Not every venture works out well

- BY PHILLIP ALDER

P.G. Wodehouse wrote, “There are three things in the world that he held in the smallest esteem — slugs, poets and caddies with hiccups.”

My wife and I are not fond of hiccups in slam deals. At Bridge Base Online last month, we had one. Look at the North hand. Your partner opens two notrump, promising anything from an excellent 19 to a poor 22, and usually at least two aces and three kings or three aces and one king.

You are clearly in the smallslam zone, but a suit contract in a 4-4 fit might generate an extra trick that cannot be collected in no-trump.

In this deal, the winning response is three clubs, Stayman. Then, when partner shows four hearts, you might leap straight to six hearts — real bridge players don't need Blackwood!

With a 3-2 heart break, you take an easy 12 tricks: one spade, four hearts, four diamonds, two clubs and a club ruff in the South hand.

My wife used Gerber, then bid six no-trump.
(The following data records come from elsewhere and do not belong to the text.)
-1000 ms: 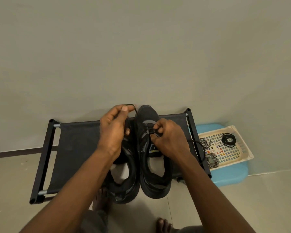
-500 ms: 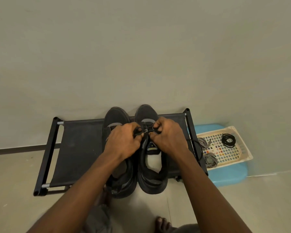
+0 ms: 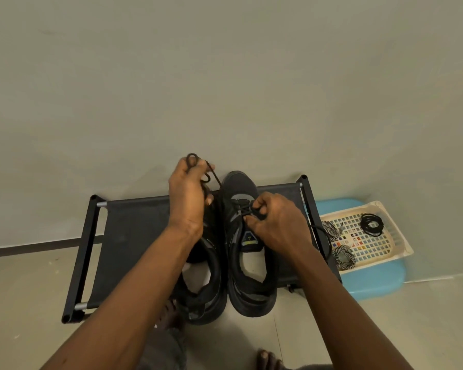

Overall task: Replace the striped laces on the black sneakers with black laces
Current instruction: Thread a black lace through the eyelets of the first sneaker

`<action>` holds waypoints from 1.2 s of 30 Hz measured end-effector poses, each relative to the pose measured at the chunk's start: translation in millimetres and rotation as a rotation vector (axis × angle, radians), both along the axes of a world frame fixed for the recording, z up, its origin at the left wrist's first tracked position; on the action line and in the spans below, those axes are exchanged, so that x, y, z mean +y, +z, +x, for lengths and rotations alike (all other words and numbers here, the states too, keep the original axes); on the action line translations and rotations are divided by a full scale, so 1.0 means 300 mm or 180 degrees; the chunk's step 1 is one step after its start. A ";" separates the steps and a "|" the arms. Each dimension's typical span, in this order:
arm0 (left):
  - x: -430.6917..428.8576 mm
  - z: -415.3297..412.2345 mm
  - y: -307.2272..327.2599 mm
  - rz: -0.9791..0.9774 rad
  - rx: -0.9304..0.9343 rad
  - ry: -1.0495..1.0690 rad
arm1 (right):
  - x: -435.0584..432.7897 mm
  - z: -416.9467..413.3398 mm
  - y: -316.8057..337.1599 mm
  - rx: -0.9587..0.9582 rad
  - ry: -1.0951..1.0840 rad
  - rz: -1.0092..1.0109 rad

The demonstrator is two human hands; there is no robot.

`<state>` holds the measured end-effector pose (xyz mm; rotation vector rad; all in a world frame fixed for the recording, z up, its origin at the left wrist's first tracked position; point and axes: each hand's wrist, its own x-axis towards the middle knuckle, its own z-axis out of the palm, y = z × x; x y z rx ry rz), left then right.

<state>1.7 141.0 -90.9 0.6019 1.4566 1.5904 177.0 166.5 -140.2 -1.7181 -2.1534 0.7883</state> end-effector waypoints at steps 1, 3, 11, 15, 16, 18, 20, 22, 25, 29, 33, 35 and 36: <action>0.003 -0.005 0.021 0.0125 -0.0401 0.0034 | -0.001 0.001 0.000 0.0015 -0.0002 -0.0016; 0.002 -0.018 0.034 0.0218 -0.0865 -0.0012 | 0.000 0.001 -0.001 0.0024 -0.0007 -0.0032; -0.029 -0.014 -0.041 -0.1203 0.3212 -0.1814 | -0.004 0.001 0.001 0.0010 -0.0007 0.0037; -0.038 0.016 -0.059 -0.1476 0.3984 -0.2107 | -0.005 0.001 0.002 0.0024 -0.0039 0.0046; -0.033 0.014 -0.059 -0.1497 0.3968 -0.2113 | -0.006 0.000 0.002 0.0019 -0.0038 0.0037; -0.022 0.008 -0.058 -0.1568 0.3905 -0.2219 | -0.008 -0.002 0.003 0.0007 -0.0035 0.0027; -0.019 0.005 -0.057 -0.1545 0.3804 -0.2236 | -0.009 -0.002 0.005 -0.0010 -0.0031 0.0021; -0.019 0.001 -0.054 -0.1414 0.3442 -0.2054 | -0.008 0.001 0.006 -0.0030 -0.0032 0.0016; -0.009 -0.018 -0.042 -0.1185 0.2668 -0.1384 | -0.004 0.006 0.005 -0.0038 -0.0065 0.0007; -0.003 -0.049 -0.028 -0.0770 0.2280 -0.0647 | -0.002 0.007 0.001 -0.0048 -0.0084 -0.0083; -0.016 -0.049 -0.020 -0.0749 0.2812 -0.0761 | 0.002 0.008 0.004 0.0067 -0.0116 -0.0196; -0.019 -0.059 -0.002 -0.0832 0.3247 -0.0832 | 0.005 0.013 0.004 0.0173 -0.0130 -0.0253; -0.021 -0.068 0.008 -0.0885 0.3484 -0.0862 | 0.005 0.015 0.003 0.0227 -0.0124 -0.0272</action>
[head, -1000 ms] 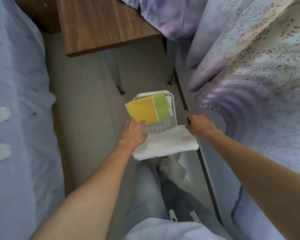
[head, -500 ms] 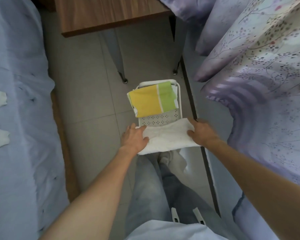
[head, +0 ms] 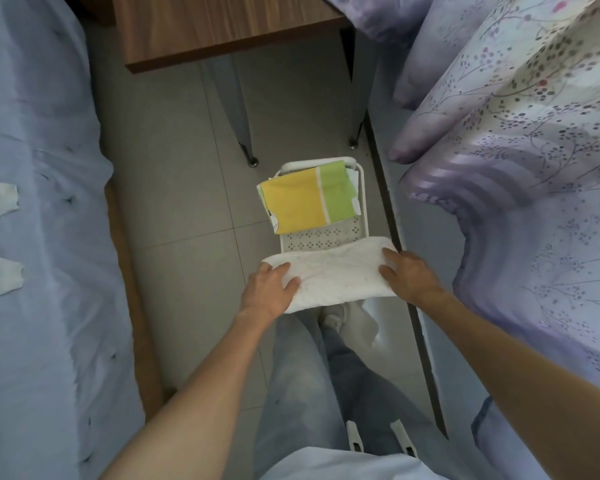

I sympathize­d, especially as I had only 19 points, but the contract was unmakable. Strangely, West led a diamond, not the club queen. I won on the board and led the spade seven.

East took the trick with the queen and returned a spade to the ace. Now if East had had the courtesy to hold at least six clubs, I would have squeezed him in the black suits, but it was not to be.

Two pairs got to six hearts after North opened one diamond and raised a one-heart response to game. One North made six no-trump when East led the spade king. Eight stopped in game, and two failed in grand slams.